Korespondencja z Grodna
Aleksander Łukaszenko zjawił się wczoraj w jednym ze stołecznych lokali wyborczych ze swym nieślubnym, najmłodszym synem Mikołajem. Po oddaniu głosu odpowiedział na pytania dziennikarzy. – Przekażcie swoim polskim obserwatorom, żeby się od nas nauczyli, jak należy organizować wybory, i niech nie włażą ze swoją ordynacją do cudzego ogrodu – grzmiał na jednego z polskich dziennikarzy, który zapytał o stosunek do krytyki wyborów przez obserwatorów z Polski.
Łukaszenko oznajmił także, że głosowanie przebiega spokojnie i bez zakłóceń. Ostrzegł jednak, że „największy show zaczyna się zazwyczaj po zakończeniu wyborów".
Bez protestów?
Sugestia Łukaszenki dotyczyła ewentualnych ulicznych protestów opozycji przeciwko fałszowaniu wyników wyborów. Jednak liderzy opozycji już wcześniej ogłosili, że nie mają zamiaru organizować demonstracji – i żadnych protestów nie było. W Mińsku w ogóle panowała cisza, bo władze odwołały zaplanowany powyborczy koncert. Tylko w centrum pełno było milicyjnych samochodów, m.in. „awtozaków" do transportu zatrzymanych.

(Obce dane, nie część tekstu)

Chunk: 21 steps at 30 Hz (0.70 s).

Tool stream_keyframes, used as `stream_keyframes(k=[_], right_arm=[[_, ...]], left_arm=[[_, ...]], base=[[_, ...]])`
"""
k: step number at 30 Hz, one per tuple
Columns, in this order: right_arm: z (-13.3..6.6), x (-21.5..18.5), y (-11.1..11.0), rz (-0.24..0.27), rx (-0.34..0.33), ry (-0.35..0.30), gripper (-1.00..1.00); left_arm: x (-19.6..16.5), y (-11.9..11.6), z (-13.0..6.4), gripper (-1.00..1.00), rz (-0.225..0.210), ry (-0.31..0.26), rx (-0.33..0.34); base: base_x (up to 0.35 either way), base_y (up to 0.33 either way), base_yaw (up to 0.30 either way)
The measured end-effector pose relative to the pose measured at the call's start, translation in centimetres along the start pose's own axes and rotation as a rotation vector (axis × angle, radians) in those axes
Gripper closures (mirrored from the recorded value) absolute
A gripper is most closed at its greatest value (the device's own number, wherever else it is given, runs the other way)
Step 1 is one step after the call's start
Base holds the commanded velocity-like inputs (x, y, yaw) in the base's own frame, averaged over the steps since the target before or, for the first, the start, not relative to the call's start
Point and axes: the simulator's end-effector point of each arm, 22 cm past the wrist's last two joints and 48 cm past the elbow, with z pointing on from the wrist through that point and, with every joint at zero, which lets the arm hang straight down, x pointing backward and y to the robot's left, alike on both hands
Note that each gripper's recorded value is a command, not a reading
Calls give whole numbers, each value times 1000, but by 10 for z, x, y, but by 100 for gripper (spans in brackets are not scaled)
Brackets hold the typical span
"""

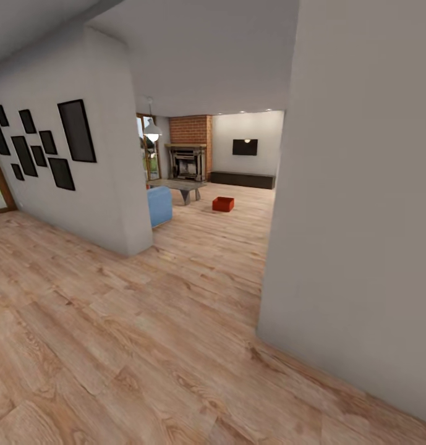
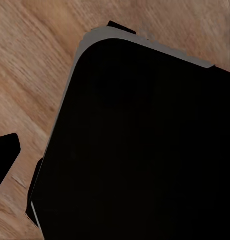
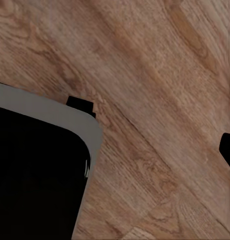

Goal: Move the two storage containers from the living room to the garage. In the garage, place one container on the floor and stack the other container on top of it (either order is fine).

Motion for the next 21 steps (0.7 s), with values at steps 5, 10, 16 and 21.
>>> stream_keyframes(k=[5,10,16,21], right_arm=[[0,0,-1,0,1,0,-100],[0,1,-1,-1,-4,1,-100],[0,1,0,0,-9,2,-100],[0,1,0,1,-8,3,-100]], left_arm=[[0,0,0,-100,0,0,0],[-1,1,0,-100,-1,-3,-2],[-2,2,0,-100,-5,-4,-3],[-2,3,0,-100,-3,-4,-4]], base=[[325,0,0],[325,0,0],[325,0,0],[326,0,0]])
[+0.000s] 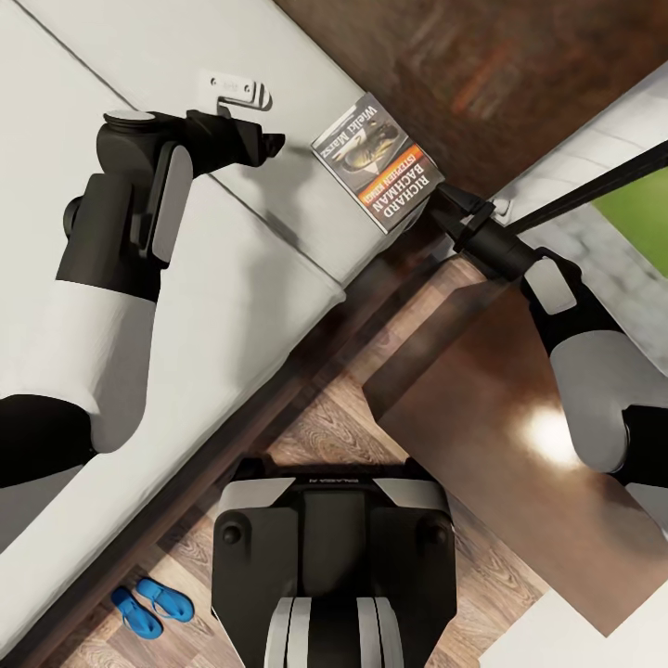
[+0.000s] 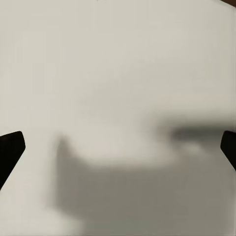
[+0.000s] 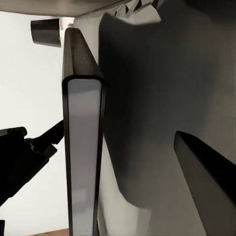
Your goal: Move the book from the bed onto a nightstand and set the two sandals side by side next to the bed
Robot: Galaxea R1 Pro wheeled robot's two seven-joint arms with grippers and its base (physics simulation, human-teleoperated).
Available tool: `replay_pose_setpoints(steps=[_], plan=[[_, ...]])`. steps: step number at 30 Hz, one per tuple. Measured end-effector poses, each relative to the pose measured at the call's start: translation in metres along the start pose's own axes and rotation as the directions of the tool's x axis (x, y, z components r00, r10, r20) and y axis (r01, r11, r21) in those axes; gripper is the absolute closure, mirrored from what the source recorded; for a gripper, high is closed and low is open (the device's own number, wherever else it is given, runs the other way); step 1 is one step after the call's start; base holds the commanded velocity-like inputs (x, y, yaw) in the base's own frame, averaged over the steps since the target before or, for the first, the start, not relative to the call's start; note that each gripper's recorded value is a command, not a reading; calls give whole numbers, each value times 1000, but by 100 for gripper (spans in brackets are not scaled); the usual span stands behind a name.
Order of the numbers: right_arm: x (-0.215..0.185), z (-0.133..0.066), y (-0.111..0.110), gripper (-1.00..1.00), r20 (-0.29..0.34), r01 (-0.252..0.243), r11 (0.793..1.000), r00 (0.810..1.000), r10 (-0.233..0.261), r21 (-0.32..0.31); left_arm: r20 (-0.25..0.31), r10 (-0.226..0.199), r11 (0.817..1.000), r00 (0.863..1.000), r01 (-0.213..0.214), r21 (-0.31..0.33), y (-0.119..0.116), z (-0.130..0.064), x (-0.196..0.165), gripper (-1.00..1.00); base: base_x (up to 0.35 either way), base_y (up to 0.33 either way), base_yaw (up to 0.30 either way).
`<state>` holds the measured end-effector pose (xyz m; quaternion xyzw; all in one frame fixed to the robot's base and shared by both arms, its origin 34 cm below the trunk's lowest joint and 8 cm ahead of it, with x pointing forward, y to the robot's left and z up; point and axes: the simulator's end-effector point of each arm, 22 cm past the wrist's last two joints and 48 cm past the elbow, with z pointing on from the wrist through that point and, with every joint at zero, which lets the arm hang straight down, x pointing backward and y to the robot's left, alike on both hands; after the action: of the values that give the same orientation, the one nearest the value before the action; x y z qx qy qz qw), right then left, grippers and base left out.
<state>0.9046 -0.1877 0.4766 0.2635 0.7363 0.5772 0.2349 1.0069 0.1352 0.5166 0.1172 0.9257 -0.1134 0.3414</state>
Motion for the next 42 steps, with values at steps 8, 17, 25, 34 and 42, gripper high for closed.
replay_pose_setpoints(steps=[8, 17, 25, 34, 42], plan=[[0, 0, 3, -100, -4, 5, 1000, 1000, -5, 3, 8, 2, 1000, 1000, -2, -2, 0, -3, -7, -100, 0, 0, 0], [0, 0, 11, -100, -3, 7, 1000, 1000, -7, -4, 32, 9, 1000, 999, -9, -4, 0, -11, -23, -100, 0, 0, 0], [0, 0, 14, -100, -3, 7, 1000, 1000, -7, -8, 39, 11, 1000, 999, -11, -6, 0, -14, -28, -100, 0, 0, 0], [2, -1, 19, -100, -6, 40, 999, 999, -40, -17, 40, 11, 1000, 999, -11, -6, 0, -14, -29, -100, 0, 0, 0], [3, -1, 24, -100, -3, 65, 998, 998, -65, -14, 47, 14, 1000, 999, -13, -8, 0, -18, -35, -100, 0, 0, 0]])
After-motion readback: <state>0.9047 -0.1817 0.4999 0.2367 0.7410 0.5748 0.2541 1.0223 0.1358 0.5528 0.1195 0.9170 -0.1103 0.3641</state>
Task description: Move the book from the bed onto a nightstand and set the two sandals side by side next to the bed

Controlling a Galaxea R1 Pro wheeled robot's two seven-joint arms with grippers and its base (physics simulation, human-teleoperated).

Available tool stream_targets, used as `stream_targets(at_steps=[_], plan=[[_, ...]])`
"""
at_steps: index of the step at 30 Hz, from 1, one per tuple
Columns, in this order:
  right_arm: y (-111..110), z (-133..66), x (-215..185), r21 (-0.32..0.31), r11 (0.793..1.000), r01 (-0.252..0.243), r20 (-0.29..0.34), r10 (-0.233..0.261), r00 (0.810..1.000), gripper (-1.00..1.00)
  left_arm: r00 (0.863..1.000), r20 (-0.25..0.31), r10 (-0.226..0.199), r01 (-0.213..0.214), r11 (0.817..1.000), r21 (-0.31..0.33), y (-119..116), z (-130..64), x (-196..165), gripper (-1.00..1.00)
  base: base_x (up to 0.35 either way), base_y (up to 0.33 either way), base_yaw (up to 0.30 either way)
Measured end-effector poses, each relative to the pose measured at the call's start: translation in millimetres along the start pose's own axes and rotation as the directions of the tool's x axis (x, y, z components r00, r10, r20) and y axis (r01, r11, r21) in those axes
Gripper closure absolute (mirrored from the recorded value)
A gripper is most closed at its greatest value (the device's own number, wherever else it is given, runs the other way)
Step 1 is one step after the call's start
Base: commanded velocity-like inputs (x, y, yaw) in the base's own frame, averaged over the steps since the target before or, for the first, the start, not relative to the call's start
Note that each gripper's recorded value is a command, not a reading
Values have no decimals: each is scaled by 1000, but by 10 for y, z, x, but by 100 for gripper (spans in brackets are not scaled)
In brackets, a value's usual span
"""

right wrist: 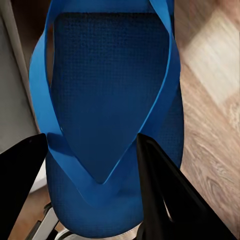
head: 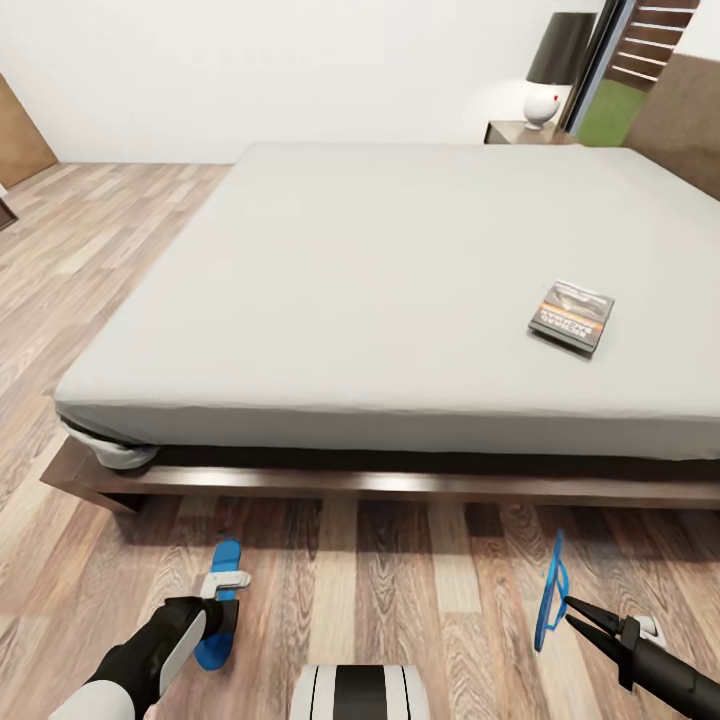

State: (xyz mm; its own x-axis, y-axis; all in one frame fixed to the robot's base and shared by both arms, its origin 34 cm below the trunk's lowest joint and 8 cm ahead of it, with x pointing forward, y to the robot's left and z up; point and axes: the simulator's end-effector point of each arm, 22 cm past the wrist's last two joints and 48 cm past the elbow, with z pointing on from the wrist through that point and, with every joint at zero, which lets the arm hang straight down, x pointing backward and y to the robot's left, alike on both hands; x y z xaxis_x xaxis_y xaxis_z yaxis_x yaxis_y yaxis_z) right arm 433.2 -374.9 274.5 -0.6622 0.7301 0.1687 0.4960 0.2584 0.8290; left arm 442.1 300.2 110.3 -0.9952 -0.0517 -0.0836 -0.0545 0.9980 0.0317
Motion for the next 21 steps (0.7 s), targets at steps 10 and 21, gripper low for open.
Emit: stream_targets(at_steps=[10,21], plan=[[-4,2,0,1,1000,0,0,0,1000,100,1000,-1,0,0,1000,1,-7,3,3,100,74,296,0],[0,-1,-5,0,1000,0,1,0,1000,100,1000,0,0,0,1000,3,-22,3,2,100,-2,171,0]])
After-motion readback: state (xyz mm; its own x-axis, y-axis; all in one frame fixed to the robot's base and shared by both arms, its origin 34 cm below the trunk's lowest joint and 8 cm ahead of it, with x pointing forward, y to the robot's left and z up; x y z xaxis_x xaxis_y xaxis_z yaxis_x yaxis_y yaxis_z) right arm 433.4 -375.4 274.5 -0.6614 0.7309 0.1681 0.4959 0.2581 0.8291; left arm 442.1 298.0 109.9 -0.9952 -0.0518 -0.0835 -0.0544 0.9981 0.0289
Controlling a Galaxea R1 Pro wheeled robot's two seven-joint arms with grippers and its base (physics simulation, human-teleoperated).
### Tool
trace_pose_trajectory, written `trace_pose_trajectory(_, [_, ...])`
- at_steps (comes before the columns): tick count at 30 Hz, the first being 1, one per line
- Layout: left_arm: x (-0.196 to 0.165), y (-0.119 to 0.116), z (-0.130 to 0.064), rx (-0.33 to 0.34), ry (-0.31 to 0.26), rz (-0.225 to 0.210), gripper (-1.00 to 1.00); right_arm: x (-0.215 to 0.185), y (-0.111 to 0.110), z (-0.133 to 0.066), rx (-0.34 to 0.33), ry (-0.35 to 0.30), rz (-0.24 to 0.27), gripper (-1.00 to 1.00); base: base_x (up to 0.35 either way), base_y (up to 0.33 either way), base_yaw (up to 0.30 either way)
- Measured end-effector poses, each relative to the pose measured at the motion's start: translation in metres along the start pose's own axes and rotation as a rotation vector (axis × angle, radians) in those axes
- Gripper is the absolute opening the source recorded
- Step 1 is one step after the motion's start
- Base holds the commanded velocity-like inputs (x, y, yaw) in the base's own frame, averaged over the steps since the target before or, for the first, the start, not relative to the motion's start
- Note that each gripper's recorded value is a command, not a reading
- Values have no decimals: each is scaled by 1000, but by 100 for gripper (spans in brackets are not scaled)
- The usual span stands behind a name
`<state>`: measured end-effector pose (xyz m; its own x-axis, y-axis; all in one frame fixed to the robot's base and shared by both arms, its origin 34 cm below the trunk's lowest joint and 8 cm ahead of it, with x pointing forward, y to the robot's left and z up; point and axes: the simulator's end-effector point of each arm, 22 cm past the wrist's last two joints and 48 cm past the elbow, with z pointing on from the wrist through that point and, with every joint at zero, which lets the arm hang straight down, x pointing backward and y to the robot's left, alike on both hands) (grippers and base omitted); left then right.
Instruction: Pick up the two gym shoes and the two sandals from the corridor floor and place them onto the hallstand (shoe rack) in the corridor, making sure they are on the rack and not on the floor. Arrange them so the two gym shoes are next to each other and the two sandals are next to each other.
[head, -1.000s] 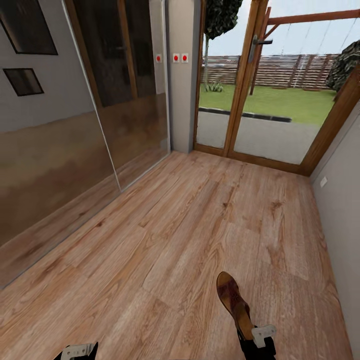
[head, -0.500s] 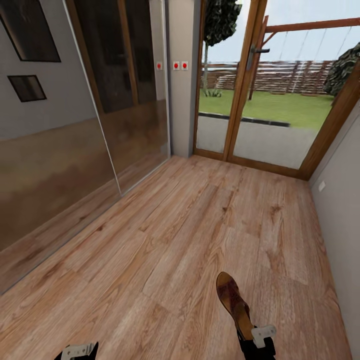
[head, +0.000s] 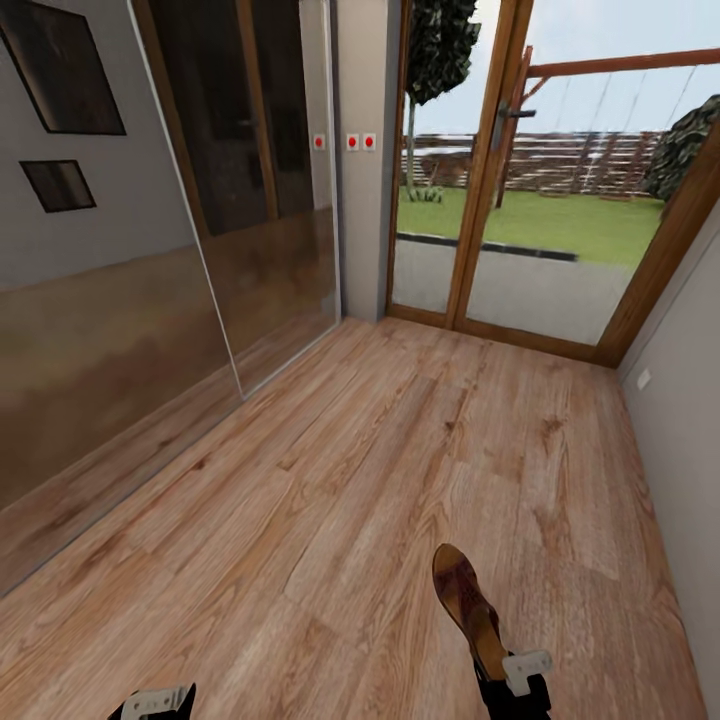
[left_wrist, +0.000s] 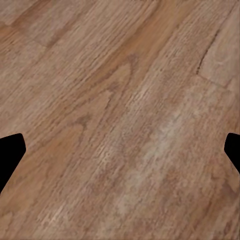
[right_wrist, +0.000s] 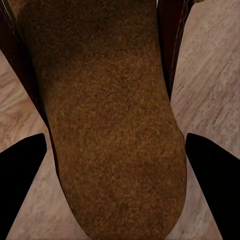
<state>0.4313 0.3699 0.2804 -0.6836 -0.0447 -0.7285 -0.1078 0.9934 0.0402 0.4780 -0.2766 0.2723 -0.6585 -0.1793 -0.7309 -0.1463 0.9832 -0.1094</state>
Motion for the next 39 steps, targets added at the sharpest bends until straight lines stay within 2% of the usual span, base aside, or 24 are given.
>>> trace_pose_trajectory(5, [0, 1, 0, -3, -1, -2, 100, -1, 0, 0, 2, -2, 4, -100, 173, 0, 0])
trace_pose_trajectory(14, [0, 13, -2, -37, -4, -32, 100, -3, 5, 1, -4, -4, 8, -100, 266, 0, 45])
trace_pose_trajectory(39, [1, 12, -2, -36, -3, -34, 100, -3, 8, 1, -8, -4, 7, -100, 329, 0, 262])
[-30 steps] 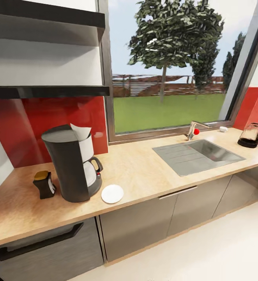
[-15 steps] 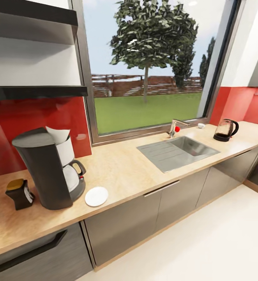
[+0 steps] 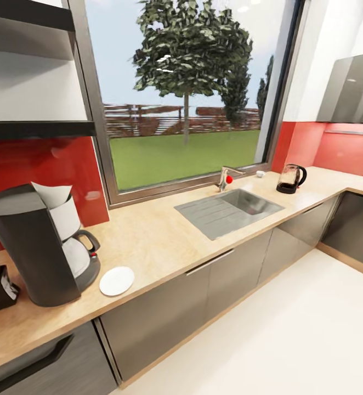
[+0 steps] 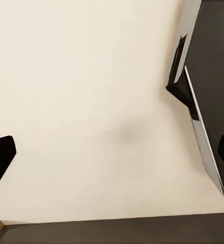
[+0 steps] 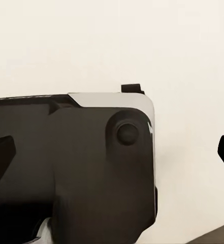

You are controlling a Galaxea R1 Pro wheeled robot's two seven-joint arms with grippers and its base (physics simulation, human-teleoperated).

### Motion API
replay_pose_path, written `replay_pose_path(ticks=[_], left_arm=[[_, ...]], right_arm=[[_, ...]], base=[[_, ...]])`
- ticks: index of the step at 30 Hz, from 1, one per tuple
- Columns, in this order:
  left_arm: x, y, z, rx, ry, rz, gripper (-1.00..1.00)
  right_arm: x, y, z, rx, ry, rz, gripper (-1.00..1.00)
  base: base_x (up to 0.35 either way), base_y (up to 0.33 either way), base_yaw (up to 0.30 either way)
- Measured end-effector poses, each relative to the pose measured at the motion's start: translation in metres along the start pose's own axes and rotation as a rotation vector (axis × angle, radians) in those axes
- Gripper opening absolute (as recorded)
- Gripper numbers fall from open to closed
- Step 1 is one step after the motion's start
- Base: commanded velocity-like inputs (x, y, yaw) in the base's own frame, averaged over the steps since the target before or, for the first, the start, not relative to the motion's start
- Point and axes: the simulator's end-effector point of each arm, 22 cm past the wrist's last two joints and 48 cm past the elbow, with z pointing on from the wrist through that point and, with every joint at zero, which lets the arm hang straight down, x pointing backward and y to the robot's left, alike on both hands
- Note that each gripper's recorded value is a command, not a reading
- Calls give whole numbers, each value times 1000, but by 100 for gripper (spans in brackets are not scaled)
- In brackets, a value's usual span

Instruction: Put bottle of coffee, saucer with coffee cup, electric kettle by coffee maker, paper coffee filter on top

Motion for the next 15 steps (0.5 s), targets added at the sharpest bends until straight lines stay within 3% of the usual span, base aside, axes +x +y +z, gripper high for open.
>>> replay_pose_path(ticks=[15], left_arm=[[2, 0, 0, 0, 4, 1, 100]], right_arm=[[0, -1, 0, 2, 1, -1, 100]], base=[[0, 0, -273]])
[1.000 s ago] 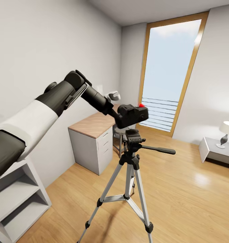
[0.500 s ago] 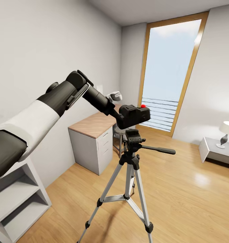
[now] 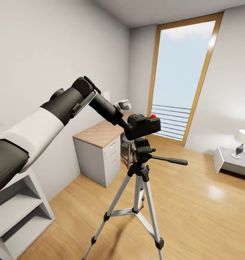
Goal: Attach the digital camera to the camera tripod in the bedroom.
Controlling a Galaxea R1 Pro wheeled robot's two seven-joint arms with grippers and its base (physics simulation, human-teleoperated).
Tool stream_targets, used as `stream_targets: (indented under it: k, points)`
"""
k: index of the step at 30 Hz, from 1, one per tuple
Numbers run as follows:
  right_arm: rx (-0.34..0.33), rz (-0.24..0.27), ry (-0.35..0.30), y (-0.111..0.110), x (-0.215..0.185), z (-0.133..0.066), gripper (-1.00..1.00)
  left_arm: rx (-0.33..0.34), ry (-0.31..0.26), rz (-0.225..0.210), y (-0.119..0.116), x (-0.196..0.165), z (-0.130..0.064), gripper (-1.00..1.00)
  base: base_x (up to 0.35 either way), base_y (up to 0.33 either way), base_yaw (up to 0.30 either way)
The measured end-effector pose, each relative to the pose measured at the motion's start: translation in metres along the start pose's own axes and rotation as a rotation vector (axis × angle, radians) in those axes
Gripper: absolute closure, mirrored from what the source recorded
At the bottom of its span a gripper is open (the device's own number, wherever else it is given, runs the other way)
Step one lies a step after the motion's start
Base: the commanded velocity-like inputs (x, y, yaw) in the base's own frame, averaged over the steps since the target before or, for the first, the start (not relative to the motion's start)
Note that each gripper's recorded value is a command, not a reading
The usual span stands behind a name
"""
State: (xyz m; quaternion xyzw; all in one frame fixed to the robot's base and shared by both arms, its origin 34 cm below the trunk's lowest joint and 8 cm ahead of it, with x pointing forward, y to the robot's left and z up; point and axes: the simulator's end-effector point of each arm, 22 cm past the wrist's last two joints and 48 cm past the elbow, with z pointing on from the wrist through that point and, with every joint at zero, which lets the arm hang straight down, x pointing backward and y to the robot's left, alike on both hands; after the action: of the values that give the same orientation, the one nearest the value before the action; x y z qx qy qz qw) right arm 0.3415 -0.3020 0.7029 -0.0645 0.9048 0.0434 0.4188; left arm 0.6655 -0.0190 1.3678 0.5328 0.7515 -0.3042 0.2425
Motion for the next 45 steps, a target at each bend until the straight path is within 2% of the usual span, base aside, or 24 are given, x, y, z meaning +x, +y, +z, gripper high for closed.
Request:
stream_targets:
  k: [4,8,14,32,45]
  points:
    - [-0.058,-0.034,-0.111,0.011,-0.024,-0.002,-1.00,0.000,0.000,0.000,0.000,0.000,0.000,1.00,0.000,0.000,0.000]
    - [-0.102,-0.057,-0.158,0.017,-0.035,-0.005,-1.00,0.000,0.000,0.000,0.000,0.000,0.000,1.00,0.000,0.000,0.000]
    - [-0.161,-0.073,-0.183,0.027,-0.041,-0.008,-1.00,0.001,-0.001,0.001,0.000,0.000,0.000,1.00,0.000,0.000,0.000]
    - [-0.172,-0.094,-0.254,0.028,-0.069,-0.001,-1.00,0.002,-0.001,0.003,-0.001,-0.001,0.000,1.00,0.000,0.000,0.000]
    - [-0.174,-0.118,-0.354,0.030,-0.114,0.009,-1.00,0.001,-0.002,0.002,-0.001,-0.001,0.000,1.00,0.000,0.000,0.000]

Największe ugrupowania opozycyjne podpisały wczoraj wspólne oświadczenie. Stwierdziły w nim, że władza nie wykorzystała szansy, aby udowodnić, iż wyciągnęła wnioski z kryzysu w stosunkach gospodarczych i politycznych z Zachodem, który nastąpił wskutek działań reżimu Łukaszenki wobec opozycji po wyborach prezydenckich w 2010 roku.